Sea-ice Induced Southern Ocean Subsurface Warming and Surface Cooling in a Warming Climate

F. Alexander Haumann1,2, Nicolas Gruber2, and Matthias Münnich2
F. Alexander Haumann et al.
  • 1Princeton University, Atmospheric and Oceanic Sciences Program, Princeton, United States of America (alexander.haumann@gmail.com)
  • 2Environmental Physics, Institute of Biogeochemistry and Pollutant Dynamics, ETH Zürich, Zürich, Switzerland

Much of the Southern Ocean surface south of 55° S cooled and freshened between at least the early 1980s and the early 2010s.

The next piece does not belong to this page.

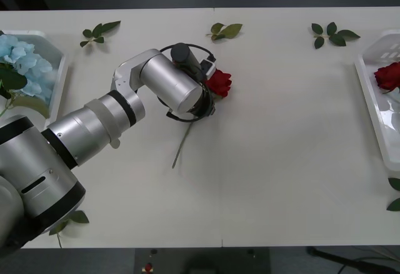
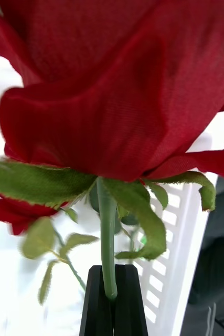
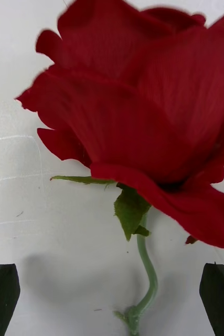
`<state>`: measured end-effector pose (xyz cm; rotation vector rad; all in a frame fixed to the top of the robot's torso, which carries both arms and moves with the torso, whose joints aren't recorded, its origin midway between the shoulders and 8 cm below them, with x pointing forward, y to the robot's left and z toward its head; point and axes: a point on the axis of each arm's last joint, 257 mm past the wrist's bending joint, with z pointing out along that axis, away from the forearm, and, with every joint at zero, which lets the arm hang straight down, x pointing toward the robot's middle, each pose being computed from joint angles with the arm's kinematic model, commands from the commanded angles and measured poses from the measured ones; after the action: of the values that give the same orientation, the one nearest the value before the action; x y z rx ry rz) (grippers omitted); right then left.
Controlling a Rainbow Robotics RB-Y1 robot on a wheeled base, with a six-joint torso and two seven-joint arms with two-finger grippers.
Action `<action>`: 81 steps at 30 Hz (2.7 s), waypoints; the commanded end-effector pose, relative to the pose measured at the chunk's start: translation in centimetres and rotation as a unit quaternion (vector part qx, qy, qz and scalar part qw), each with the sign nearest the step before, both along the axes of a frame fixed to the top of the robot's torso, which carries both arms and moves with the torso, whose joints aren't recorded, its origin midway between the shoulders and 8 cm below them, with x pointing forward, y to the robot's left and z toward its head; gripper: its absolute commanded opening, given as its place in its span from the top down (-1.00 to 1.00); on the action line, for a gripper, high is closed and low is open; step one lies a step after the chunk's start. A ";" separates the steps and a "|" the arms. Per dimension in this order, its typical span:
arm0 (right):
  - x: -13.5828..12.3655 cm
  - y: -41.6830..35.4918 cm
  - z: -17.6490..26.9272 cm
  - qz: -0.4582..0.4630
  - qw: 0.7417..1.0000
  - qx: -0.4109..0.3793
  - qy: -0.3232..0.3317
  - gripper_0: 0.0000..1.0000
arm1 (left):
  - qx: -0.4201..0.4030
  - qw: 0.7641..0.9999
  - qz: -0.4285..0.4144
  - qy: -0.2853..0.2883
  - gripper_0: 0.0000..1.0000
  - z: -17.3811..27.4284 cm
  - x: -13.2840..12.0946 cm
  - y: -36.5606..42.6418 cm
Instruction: Put the red flowers into the right box and the blue flowers into the left box
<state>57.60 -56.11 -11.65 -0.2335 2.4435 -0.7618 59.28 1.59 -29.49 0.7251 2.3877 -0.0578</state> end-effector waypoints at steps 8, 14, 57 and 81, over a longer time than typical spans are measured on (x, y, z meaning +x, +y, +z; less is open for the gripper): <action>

Many processes have been proposed to explain the unexpected cooling, including increased winds or increased surface freshwater fluxes from either the atmosphere or glacial meltwater. However, these mechanisms so far failed to fully explain the surface trends and the concurrently observed warming of the subsurface (100 to 500 m). Here, we argue that these trends are predominantly caused by an increased wind-driven northward transport of sea ice, enhancing the extraction of freshwater near Antarctica and releasing it in the open ocean. This conclusion is based on factorial experiments with a regional ocean model. In all experiments with an enhanced northward transport of sea ice, the open-ocean surface between the Subantarctic Front and the sea-ice edge is cooled by strengthening the salinity dominated oceanic stratification. The strengthened stratification reduces the downward mixing of cold surface water and the upward heat loss of the warmer waters below, thus warming the subsurface. This sea-ice induced subsurface warming mostly occurs around West Antarctica, where it likely enhances ice-shelf melting. Moreover, it could account for about 8±2% of the global ocean heat content increase between 1982 and 2011. Antarctic sea-ice changes thereby may have contributed to the slowdown of global surface warming over this period. The important role of sea-ice in driving changes in the high-latitude Southern Ocean are robust across all considered sensitivity cases, although their magnitude is sensitive to the forcing and the role of salinity in controlling the vertical stratification in the mean state. It remains yet unclear whether these sea-ice induced changes are associated with natural variability or a response to anthropogenic forcing.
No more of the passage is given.